Дойна о Мариоре | страница 13



— На посев зерно будет. Помог Тудореску! Денег на постройку касы тоже даст. А скотину у Кучука еще попросим — допахать. Ну, а за несколько лет незаметно отработаем.

Мариоре на всю жизнь запомнилось счастливое, мокрое от пота лицо отца. В первый раз за последнее время она засмеялась весело и громко и прижалась к отцу.

— Татэ, ты рад?

— Конечно, рад, — улыбнулся тот.

— Ты волю нашел, татэ? — Она вспомнила сказку о Фэт Фрумосе.

— Волю? — Отец помрачнел и улыбнулся уже совсем по-другому — растерянно и жалко. — Нет, девочка, какая там воля!..

Он легонько оттолкнул дочь, встал и медленно пошел к волу.

ГЛАВА ВТОРАЯ

Звонок раскатился по большим комнатам, залитым полуденным солнцем, по просторной передней, проник в кухню.

Кухарка, низенькая женщина со скучным взглядом красноватых, как у кролика, глаз, сняла с плиты кастрюлю с молоком, чтобы не ушло, проворчала: «Оглохла, что ли, эта девчонка?» — и выбежала на двор.

Просторный двор был обнесен каменной изгородью. Тут было чисто и безлюдно. Даже трава, выбитая метлой и ногами, выгоревшая от солнца, казалось, тоже рада была спрятаться.

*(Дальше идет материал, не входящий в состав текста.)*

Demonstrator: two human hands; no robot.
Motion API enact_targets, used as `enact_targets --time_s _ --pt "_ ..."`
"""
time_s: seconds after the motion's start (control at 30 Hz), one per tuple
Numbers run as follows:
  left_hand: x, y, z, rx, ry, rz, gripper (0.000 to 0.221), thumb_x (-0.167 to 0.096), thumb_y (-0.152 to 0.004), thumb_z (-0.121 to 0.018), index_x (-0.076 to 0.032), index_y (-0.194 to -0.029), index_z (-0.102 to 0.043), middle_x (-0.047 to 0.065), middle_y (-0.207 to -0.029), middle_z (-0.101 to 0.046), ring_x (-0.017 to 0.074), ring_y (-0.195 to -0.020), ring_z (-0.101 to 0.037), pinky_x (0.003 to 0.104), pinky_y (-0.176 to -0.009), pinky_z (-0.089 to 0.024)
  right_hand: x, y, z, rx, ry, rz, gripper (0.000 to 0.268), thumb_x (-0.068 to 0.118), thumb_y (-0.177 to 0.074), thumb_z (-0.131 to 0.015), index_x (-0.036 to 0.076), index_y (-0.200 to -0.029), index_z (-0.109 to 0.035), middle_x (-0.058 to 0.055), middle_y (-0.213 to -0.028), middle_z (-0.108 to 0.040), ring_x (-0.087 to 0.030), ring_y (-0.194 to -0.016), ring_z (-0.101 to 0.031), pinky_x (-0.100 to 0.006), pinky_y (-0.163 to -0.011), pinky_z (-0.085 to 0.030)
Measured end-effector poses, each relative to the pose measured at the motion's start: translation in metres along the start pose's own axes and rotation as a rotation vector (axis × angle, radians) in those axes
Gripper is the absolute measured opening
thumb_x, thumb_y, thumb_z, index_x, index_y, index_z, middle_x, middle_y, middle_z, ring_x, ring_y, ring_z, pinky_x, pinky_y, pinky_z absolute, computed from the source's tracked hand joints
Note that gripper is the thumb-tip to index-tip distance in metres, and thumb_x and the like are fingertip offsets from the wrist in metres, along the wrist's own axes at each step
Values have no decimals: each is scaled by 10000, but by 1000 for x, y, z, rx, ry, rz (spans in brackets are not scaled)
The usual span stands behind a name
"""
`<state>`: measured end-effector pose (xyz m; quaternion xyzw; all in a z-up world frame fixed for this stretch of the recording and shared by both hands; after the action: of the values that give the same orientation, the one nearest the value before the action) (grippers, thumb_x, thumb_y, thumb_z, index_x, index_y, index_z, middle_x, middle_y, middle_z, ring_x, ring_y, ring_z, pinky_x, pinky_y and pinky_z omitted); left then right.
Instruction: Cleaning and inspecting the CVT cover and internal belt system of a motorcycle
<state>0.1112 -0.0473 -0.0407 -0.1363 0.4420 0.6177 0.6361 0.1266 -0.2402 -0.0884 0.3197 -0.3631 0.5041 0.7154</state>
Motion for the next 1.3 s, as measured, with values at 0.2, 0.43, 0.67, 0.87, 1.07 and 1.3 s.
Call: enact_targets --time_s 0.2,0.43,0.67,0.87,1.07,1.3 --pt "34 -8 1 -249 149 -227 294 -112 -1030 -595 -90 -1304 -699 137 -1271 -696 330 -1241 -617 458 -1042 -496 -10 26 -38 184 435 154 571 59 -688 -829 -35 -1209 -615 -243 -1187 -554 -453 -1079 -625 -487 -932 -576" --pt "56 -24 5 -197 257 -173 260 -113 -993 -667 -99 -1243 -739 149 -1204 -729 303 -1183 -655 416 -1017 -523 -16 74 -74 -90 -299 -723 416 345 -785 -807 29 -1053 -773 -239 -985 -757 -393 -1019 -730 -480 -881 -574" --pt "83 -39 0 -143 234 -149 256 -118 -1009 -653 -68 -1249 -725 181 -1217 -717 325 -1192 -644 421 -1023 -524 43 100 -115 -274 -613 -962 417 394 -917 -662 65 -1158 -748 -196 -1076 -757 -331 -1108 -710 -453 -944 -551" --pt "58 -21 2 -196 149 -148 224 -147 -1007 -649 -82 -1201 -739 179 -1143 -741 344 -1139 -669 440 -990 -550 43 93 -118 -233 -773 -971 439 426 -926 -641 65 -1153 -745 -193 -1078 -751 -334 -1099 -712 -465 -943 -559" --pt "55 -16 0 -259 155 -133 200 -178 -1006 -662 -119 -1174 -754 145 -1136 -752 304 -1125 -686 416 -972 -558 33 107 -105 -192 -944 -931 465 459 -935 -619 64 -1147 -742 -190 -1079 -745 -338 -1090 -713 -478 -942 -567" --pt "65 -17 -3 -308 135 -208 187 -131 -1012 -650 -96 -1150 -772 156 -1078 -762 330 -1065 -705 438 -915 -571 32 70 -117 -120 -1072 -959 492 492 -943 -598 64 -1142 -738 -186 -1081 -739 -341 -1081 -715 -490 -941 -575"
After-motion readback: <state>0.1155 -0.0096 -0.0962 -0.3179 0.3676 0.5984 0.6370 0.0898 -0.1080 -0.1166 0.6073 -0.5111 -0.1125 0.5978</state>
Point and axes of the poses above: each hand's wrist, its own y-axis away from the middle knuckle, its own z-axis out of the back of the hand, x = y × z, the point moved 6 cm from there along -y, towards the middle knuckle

— Мариора, дрянь ты этакая, куда запропастилась? Боярин требует! — крикнула кухарка.

Из-за угла появился Челпан.

— Добрый день! — небрежно бросил он.

— Добрый! Из села пришел? — приветливо произнесла кухарка и широко улыбнулась.

— К тебе иду, Панагица. — Челпан тоже улыбнулся ей, и Панагица не заметила, что взгляд его был холодным и испытующим.

— Гостю всегда рады. — Она заторопилась. — Вот наказанье с этой девчонкой. Ну, дождется она у меня!.. Да ты иди, — Панагица кивнула на белый флигель, где жила с Мариорой. — Я сейчас.

Из конюшни выбежала невысокая тоненькая девочка лет четырнадцати в длинной серой юбке, обшитой внизу синими полосками, в белом фартуке. Две толстые черные косы венком лежали на ее голове. Округлое миловидное личико было испуганно. Из-под изогнутых бровей вопросительно смотрели большие черные виноградинки глаз. Она торопливо складывала чистую белую тряпку и, наконец, сунула ее в карман.

— Ох, и будет тебе, Мариора! — с сердцем сказала Панагица и покачала головой.

— Сердитый? — дрогнувшим голосом спросила Мариора. И, оправдываясь, заговорила: — Ефим палец топором рассек. Сильно кровь шла… Надо же было завязать.

— Иди, иди, — сказала Панагица, и по голосу ее Мариора поняла, что кухарке не до нее.

Мариора взглянула в сторону, вздрогнула: увидела Челпана.

Он всегда вызывал в ее памяти самый страшный день ее жизни: наводнение. Она была слишком мала тогда, и события запомнились ей плохо, отрывками; резким пятном среди общей сумятицы легло в ее сознании только это хищное лицо — выражение злобного безразличия к людям.